10 thoughts on “New FujiFilm X100

  1. These camears puzzle me. Their intentions seem to be to replicate SLR qualities? Are they adapted to enable older lens’ to fit? Because the advantage of film is not the camera mechanics in my opinion, but the organic and more pleasant form of achieving an image, subsequently having more pleasing tonal values. I’ve seen the Leica M9 and it looks no more than simply a point and shoot camera from the 80s. What advantages do such cameras have? Won’t tones achieved in digital images always have a similar look?

  2. I agree Alex. And if it were not for the tedious film processing operation I would certainly go back to film which indeed looks better. But since I am more capture-oriented than final-result oriented (I doubt any of my pic will be hanged on any gallery) I think I will stick with digital, which is more handy and much less costy.

    But mechanics and ergonomics matters too. The pros (and cons) of a RF camera over a (D)SLR are the same whatever it is film or digital. With film camera you had way more choice at any price, from cheap second-hand to expensive high-end SLRs/RFs (not too speak about larger formats). Instead I find the digital camera market pretty narrow. All products are somewhat similar and the second-hand market is not that relevant. Today there is no alternative to big$$$ Leica M9 if you want to shoot FF digital and RF. And that sucks.

  3. Lol…. I stand corrected again – not in the photo on dpreview either, but there is a photo of it at photokina that I saw today where the marking for AF-S, AF-C, and MF are clearly marked on a sliding switch… honest:)

  4. That is nice info, thank you for that. I did check out some of the pics available and saw now hint about MF operation. So it could be that the 2 things on each side of the lens barrel are for aperture and the larger ring for MF. Anyway it is a shame that they forgot the distance scale on barrel.

  5. Hi Jaques,you could mark up your own distance scale couldn’t you? Never tried but with a bit of planning it might be do-able. . . They will probably come up with an add on wide angle lens like the RicohGX200 has for instance, and probably a telephoto add on too. There might be an option for pre set focal distances in the software in the camera ( like the GX200 in ‘snap’ mode ).
    I want to know if the results from an X100 will be as good as from a D90. if so, I might be seriously tempted. As for film, digital will be able to ‘impersonate’ the look and feel of film more and more closely soon, results wise, which will ultimately leave film with it’s organic process and the mindset that goes with that as the main (but still significant) difference. Whether ‘impersonating’ film is desireable or ethical is an interesting issue. .

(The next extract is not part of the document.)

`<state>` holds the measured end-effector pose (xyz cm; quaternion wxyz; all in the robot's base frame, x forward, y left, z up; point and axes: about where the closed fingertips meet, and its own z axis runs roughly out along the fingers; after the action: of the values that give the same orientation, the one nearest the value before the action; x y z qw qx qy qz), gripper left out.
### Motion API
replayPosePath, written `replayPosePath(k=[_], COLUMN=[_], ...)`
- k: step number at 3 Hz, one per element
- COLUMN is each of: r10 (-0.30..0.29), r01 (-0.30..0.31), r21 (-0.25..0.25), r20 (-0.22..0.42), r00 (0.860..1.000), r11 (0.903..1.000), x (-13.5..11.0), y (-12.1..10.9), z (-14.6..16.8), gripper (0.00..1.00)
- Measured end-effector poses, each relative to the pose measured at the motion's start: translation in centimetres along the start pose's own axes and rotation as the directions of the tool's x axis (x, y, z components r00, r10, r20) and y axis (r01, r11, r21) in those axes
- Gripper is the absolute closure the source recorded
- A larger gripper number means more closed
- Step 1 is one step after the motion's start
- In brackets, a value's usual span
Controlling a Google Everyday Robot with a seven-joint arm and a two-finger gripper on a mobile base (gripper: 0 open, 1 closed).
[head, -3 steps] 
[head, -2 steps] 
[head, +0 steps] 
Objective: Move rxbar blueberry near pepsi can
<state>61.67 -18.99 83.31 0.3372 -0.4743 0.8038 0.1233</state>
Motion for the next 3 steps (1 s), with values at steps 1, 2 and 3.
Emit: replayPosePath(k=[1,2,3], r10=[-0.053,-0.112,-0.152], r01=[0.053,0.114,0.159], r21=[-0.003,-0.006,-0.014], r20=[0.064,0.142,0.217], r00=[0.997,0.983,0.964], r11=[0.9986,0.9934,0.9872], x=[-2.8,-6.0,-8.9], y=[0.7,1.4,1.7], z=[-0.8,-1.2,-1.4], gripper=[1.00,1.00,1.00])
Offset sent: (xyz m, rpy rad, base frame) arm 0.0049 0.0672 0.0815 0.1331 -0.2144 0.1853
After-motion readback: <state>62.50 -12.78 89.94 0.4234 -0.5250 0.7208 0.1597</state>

    • Hi Jon. Yes, you are probably right about the distance scale. It is not a stopper for me anyway, just too bad Fuji did not think about it. OTOH you can’t expect camera makers to fulfill all your desire, it is part of the fun to sort it all out 🙂

      Interesting you mention WA/tele lens add-ons. There seems to be lot of buzz around the X100 and especially about the fixed lens concern. But I did not see the add-on option mentioned so far. But that makes sense of course.

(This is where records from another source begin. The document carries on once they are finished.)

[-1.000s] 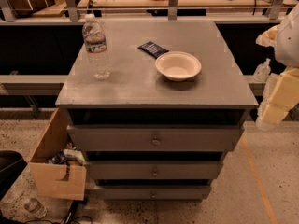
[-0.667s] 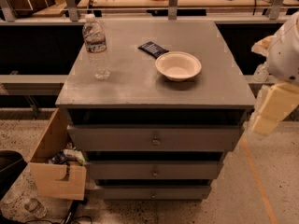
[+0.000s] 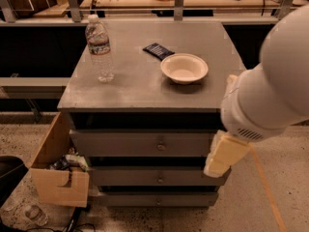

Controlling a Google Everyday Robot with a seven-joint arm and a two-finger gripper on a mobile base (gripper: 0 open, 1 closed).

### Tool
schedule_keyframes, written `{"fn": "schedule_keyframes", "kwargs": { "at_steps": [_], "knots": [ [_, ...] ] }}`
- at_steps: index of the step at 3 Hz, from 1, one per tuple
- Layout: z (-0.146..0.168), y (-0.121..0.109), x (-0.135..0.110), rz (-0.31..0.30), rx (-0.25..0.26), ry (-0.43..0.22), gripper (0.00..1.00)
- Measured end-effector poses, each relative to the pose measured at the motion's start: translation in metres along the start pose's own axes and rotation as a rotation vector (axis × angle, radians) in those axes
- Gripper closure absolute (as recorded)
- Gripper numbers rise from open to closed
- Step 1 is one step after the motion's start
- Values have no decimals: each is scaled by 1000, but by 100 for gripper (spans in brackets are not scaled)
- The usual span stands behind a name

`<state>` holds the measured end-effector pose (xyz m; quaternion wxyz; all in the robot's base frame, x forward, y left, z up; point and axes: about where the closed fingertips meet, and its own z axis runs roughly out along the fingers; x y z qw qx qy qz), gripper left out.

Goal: Open top drawer

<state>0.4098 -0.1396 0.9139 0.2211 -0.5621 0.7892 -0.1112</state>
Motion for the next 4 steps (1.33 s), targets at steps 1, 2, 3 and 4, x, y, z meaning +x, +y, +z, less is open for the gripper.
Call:
{"fn": "schedule_keyframes", "kwargs": {
  "at_steps": [1, 2, 3, 4],
  "knots": [
    [43, 21, -20, 31, 30, 25, 0],
    [42, 23, -23, 28, 30, 15, 0],
    [71, 40, -6, 53, -4, 0, 0],
    [121, 68, 35, 50, -50, -7, 0]
  ]
}}
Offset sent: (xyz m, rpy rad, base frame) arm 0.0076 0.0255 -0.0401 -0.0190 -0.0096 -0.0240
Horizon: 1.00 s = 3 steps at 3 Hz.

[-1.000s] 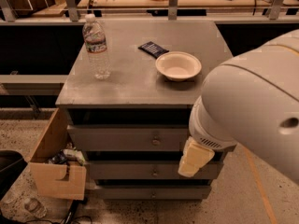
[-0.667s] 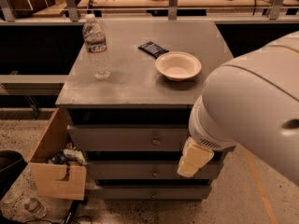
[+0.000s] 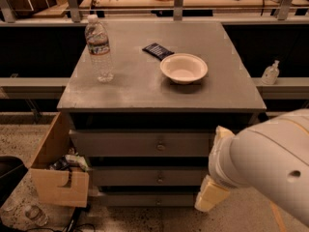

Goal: Open top drawer

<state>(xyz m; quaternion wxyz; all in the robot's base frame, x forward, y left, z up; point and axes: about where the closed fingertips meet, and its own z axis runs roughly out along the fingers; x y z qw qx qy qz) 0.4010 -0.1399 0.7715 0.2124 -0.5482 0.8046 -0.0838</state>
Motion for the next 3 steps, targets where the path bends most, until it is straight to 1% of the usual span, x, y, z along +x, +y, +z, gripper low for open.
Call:
{"fn": "schedule_keyframes", "kwargs": {
  "at_steps": [1, 2, 3],
  "knots": [
    [39, 9, 32, -51, -15, -16, 0],
    [71, 2, 43, -124, 0, -43, 0],
    [97, -9, 37, -181, 17, -68, 0]
  ]
}}
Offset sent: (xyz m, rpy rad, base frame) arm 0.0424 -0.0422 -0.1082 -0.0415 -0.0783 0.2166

      I think the big problem (at least to me) is not really in emulating film per se but to get enhanced dynamic range (which is the very drawback of digital IMO).

      Let’s wait some further tests and review of the X100. optical quality, sensor quality and response time will be the most important things to me. And if it is not overpriced I might really be tempted.

  6. I am also concerned about the lack of information on manual focusing and lack of distance scale. Marking up your own scale is not an option if the ring is electronic (i.e., it doesn’t matter where you start and stop turning). One way they could work around this is by having a digital distance scale and fixed manual focusing distances, similar to the Ricoh GRD cameras. Will have to wait to know more, it seems.